▸ **ABOUT THIS TASK**
Using the data beneath this instruction, retype only the lines from the one that contains "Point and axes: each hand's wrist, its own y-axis" down to the one that contains "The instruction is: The", both included, exactly as they appear.

▸ **DATA FOR PROCESSING**
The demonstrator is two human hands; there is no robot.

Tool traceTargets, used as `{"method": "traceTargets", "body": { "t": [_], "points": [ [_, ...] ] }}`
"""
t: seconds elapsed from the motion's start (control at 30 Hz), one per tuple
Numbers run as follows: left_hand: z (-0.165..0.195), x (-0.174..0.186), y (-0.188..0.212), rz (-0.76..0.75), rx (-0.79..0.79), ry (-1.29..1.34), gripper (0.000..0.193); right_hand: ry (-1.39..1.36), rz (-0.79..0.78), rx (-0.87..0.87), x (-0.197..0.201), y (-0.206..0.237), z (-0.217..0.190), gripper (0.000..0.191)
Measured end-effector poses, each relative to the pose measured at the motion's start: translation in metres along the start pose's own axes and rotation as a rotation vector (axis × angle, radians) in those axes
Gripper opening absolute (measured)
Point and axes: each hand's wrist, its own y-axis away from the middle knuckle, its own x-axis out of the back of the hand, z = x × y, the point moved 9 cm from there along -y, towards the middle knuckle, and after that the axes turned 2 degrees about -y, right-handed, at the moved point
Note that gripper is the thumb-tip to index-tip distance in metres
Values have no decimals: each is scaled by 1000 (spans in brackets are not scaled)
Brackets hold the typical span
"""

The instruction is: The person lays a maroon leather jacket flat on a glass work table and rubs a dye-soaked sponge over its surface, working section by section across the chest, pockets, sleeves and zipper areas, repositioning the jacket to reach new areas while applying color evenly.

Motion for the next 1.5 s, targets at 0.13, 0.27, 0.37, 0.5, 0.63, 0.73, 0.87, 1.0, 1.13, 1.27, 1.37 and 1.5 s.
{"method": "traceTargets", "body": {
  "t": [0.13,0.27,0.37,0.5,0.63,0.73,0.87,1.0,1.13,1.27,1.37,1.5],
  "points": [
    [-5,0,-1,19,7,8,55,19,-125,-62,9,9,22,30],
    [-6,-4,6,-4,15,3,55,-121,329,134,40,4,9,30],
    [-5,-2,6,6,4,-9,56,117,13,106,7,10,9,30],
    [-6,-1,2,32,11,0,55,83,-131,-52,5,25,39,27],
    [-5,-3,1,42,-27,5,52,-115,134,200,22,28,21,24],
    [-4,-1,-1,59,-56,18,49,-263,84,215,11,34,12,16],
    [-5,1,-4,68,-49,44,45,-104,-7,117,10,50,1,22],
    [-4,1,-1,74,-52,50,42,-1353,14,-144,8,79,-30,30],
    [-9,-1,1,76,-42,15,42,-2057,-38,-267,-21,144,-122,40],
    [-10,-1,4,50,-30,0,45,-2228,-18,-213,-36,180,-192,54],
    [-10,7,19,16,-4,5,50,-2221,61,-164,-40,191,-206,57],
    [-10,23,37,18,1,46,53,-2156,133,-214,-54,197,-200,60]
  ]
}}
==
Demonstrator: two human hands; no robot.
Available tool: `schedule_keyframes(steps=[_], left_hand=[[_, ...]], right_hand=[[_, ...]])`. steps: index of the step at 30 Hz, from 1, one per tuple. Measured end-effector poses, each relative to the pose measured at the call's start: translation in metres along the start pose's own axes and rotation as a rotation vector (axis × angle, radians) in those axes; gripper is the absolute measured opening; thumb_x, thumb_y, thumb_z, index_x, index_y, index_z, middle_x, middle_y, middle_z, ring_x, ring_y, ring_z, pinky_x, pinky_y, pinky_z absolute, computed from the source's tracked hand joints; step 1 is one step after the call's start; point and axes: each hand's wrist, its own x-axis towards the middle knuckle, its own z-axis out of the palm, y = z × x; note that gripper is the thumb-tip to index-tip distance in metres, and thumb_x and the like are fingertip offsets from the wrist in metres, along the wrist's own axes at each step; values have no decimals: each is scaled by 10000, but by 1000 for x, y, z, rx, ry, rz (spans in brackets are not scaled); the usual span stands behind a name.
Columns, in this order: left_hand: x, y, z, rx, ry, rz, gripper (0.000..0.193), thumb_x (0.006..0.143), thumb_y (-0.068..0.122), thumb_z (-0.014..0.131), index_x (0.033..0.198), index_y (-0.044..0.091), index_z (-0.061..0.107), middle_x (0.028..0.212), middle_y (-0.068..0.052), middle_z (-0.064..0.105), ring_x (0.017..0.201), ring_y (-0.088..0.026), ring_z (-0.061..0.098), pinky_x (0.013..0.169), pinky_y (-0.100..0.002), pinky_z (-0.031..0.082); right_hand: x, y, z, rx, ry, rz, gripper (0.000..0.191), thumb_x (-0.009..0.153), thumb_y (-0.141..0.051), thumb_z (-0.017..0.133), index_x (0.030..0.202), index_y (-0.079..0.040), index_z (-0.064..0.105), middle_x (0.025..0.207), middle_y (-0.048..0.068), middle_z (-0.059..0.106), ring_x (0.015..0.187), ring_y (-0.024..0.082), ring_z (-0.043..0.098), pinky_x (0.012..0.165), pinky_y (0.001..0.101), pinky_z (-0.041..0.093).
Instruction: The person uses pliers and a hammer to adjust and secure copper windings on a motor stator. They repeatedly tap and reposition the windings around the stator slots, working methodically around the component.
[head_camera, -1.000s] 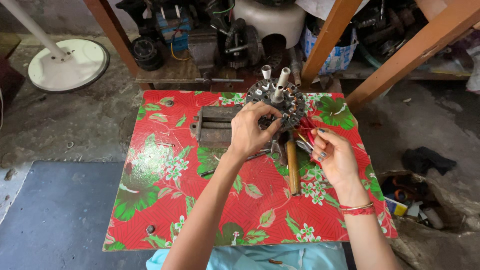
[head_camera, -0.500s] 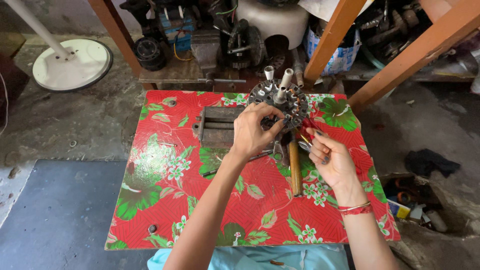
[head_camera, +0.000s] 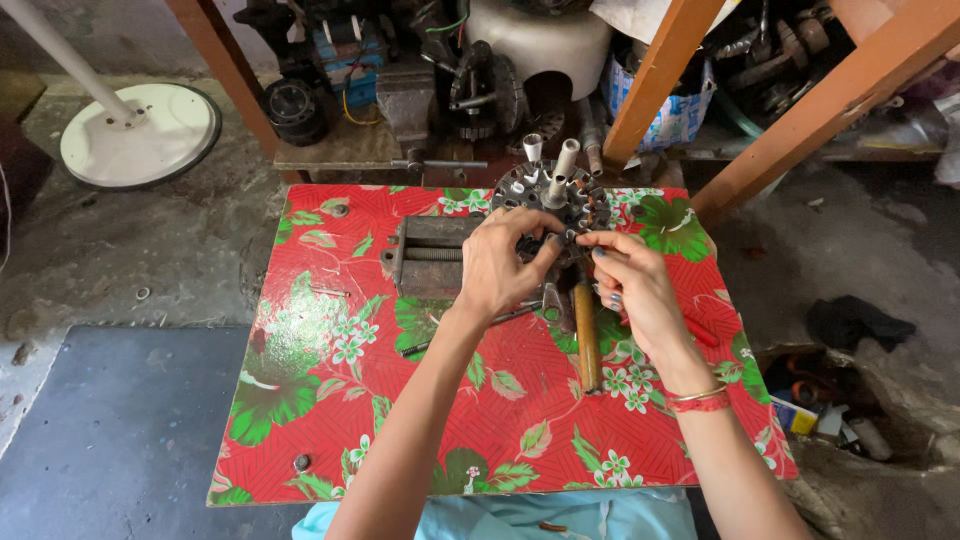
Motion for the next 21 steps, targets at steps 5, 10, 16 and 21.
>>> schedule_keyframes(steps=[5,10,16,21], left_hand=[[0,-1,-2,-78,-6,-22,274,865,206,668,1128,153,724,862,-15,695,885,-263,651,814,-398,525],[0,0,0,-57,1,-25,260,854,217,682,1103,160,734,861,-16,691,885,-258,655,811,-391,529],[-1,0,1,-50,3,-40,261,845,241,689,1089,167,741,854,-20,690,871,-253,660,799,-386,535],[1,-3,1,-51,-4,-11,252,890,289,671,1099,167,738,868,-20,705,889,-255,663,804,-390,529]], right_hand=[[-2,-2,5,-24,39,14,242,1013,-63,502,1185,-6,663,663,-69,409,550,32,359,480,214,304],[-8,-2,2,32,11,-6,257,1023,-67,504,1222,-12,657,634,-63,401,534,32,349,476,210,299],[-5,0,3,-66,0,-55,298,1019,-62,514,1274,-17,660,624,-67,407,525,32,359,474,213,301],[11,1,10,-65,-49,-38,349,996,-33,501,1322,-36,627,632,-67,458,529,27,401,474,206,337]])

▸ **WRITTEN SOLUTION**
Point and axes: each hand's wrist, its own y-axis away from the middle knuckle, its own x-axis out of the back of the hand, z = x × y, the point moved 9 cm from there along -y, towards the middle knuckle, and after that the axes turned 2 degrees about -y, right-handed, at the moved point
Note that gripper is the thumb-tip to index-tip distance in metres
Values have no decimals: each is scaled by 1000 (spans in brackets are not scaled)
Brackets hold the typical span
"""

The instruction is: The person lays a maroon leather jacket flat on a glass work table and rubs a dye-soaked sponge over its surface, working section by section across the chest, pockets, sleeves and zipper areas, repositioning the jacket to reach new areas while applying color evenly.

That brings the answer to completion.